Blog

Innovating a Better World

Innovating a Better World

Nov 23, 2020

 

By: Jennifer Simpson 

Almost 10 years ago, I came across Jane Chen, a pioneering entrepreneur who designed an innovative incubator to save children in the developing world.

I first came across Jane’s work on a trip to the Stanford d.school where her class project led to this pioneering invention.  At the time, it struck me as an elegant example of design thinking.
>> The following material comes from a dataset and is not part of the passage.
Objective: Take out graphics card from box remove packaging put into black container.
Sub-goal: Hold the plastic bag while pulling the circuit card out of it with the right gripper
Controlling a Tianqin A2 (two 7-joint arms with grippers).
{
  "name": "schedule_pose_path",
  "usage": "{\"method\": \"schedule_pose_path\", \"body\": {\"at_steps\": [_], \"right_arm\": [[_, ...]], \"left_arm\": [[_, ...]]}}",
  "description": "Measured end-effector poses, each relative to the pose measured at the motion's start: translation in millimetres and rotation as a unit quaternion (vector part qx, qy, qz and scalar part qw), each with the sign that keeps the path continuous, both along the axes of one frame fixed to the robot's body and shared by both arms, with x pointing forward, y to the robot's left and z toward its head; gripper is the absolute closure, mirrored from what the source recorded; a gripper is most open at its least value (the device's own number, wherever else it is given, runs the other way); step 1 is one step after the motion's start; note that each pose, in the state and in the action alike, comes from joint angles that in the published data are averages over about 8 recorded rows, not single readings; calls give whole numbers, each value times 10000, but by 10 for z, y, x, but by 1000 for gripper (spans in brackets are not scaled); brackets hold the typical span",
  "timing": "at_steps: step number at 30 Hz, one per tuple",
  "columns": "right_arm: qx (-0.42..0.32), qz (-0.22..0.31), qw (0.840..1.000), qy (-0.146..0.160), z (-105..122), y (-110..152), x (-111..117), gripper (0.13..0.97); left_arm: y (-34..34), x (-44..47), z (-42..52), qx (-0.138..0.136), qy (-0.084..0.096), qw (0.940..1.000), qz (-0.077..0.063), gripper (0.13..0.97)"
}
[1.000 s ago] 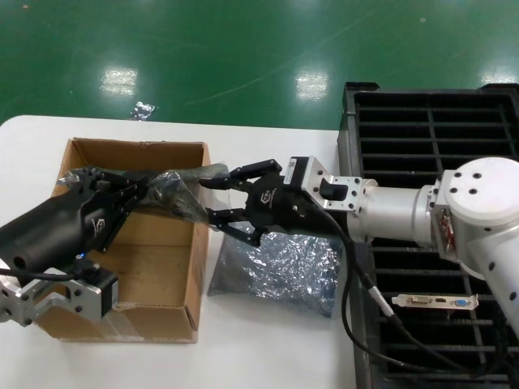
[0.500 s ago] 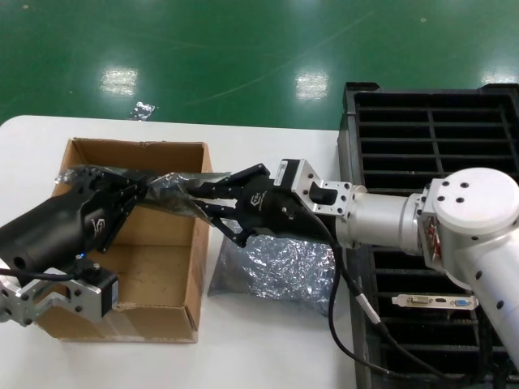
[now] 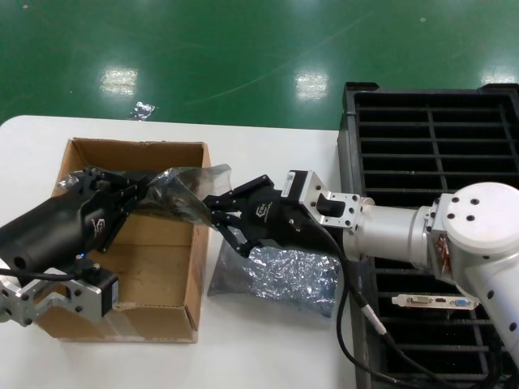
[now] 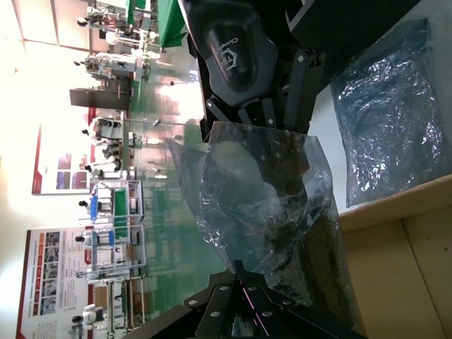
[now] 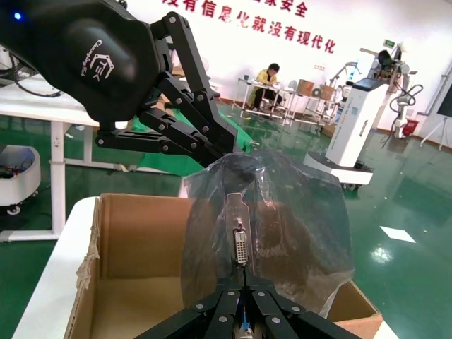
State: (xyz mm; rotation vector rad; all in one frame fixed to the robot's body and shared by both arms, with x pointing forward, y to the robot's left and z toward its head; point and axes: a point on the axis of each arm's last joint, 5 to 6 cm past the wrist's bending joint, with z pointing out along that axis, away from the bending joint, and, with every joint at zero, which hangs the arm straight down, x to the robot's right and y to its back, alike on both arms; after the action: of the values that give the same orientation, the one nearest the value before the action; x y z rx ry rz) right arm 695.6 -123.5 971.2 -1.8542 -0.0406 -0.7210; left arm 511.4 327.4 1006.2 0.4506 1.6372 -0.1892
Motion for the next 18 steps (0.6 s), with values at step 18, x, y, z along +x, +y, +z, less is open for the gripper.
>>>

Human-centered design helps us innovate solutions that work for people because it reminds us to start by empathizing with a situation—really listening to understand where the challenge lies so that the answers we develop get to root causes and truly solve for the heart of the matter.

Human Centered Design Process

Jane’s d.school class had gone to India looking into designing a better incubator, and soon after arrival discovered plenty of unused incubators in the cities while babies were still dying in rural areas.  Recognizing that the limiting factor was not the technology itself but the fact that both cultural custom and national infrastructure meant that when a baby was born far from a hospital in need of neonatal intensive care, it was unlikely at best that that the family or community would separate the baby from its mother, who was often too weak to travel, and that getting from the village to the city would often require a treacherous journey.  This insight led to the development of a low-cost, light-weight sleeping bag that could be made to keep babies at a stable temperature safe and close to their mothers.

I followed Jane’s career over the years and in 2016 had the privilege of calling her to tell her that she was a SheEO venture finalist and have enjoyed watching her scale and continue innovating not only her product, but her business model over the years.

Last year, I had the chance to speak about innovation at the Prime Health Summit about Jane’s work and the many forms of innovation required to make true system-level progress.  This year has called on all of us to get creative, and the year ahead will demand no less of us. We will need to come up with more and more new technical solutions to staying connected at a distance, continue to reimagine business models that can adapt and evolve in the face of lots of external uncertainties, re-examine how we develop policies that support our collective thriving, and re-write our social contract so that we can build a better future for us all.

If you are facing a challenge that doesn’t seem to have a clear solution, I’ve found both the ideo human-centered design toolkit and the d.school starter kit to be great, thought-provoking resources for thinking creatively about how to build a better world.